“Insofar as our health is concerned, one way to stay out of trouble is to do what’s proven to be safe and effective,” according to Wallowa County resident Miles McFall.
Yet too many people do what is not proven to be safe and effective and, instead, do what’s proven to be unsafe or ineffective.
Speaking to the Rotary Club of Wallowa County on Wednesday, Feb. 22, McFall urged members and guests to rely on evidence-based research findings to determine whether products advertised to improve health are actually good for you.
McFall, professor emeritus of psychiatry and behavioral sciences at the University of Washington School of Medicine, illustrated his message by saying that only 23% of Americans follow public health guidelines to engage in moderate intensity physical activity, contributing to 400,000 deaths annually. Only 15% are up-to-date with a COVID-19 vaccination and only 50% get annual flu shots, leading to tens of thousands of preventable deaths.

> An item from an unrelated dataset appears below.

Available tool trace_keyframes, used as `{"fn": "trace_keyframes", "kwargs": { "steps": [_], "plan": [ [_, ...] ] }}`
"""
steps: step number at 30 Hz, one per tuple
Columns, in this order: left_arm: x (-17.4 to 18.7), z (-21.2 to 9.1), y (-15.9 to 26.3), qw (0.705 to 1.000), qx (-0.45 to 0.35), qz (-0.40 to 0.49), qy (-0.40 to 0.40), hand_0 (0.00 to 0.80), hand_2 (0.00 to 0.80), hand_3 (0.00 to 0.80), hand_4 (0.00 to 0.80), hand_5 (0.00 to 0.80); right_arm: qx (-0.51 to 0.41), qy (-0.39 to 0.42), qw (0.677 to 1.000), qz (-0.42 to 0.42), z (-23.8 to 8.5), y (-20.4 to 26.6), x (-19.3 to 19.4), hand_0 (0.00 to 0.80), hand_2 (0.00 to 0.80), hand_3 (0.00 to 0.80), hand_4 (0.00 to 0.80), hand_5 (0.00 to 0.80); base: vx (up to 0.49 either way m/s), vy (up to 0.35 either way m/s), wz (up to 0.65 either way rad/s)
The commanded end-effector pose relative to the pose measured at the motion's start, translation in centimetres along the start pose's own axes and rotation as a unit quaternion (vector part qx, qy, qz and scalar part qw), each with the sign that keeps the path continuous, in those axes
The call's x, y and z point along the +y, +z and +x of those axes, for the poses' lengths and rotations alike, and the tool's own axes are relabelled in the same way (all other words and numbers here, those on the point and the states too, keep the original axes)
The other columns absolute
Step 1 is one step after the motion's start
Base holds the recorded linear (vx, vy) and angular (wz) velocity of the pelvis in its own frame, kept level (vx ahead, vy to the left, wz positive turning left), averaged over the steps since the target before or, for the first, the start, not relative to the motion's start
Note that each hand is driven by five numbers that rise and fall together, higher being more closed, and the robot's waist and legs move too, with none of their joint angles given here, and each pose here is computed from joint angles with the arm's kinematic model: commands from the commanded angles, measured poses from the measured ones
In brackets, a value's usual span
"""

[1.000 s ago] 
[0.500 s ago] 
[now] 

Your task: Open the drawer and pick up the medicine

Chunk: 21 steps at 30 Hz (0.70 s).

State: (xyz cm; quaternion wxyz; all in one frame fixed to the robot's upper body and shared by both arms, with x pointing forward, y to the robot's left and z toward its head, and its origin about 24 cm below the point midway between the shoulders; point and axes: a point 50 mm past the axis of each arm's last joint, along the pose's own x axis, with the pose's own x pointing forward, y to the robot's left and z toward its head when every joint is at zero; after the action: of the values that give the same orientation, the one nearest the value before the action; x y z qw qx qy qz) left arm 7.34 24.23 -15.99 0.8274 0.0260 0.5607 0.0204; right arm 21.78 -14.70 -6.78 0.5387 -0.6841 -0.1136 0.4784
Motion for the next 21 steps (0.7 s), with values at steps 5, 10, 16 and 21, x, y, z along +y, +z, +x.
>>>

Products and therapies claimed to be healthful have been rolled out to the public before proven to be so. Bloodletting and prefrontal lobotomies for the mentally ill are dramatic examples from decades past. As recently as the 1950s, over half of Americans smoked tobacco, a product not uncommonly recommended by medical practitioners at the time. Pharmaceutical companies marketed opiate narcotics as having low addictive potential for chronic pain. The horse dewormer ivermectin is touted and used as a treatment for COVID-19 symptoms. Many Americans avoid COVID vaccinations because of unfounded fears of fatal side effects. About half of Americans take over-the-counter vitamins and supplements to improve their health.
The reality is that bloodletting and prelobotomies were grotesque failures; smoking was never healthful and now kills 500,000 Americans annually; inappropriate use of opiates for cancer-unrelated chronic spurred an epidemic of addiction and preventable deaths; ivermectin is no more effective than placebo in treating COVID-19 symptoms; death associated with, but not necessarily caused by, 67 million doses of COVID vaccinations is only .0028%; and dietary supplements not prescribed by medical professionals do not prevent cancer or cardiovascular disease or prolong longevity.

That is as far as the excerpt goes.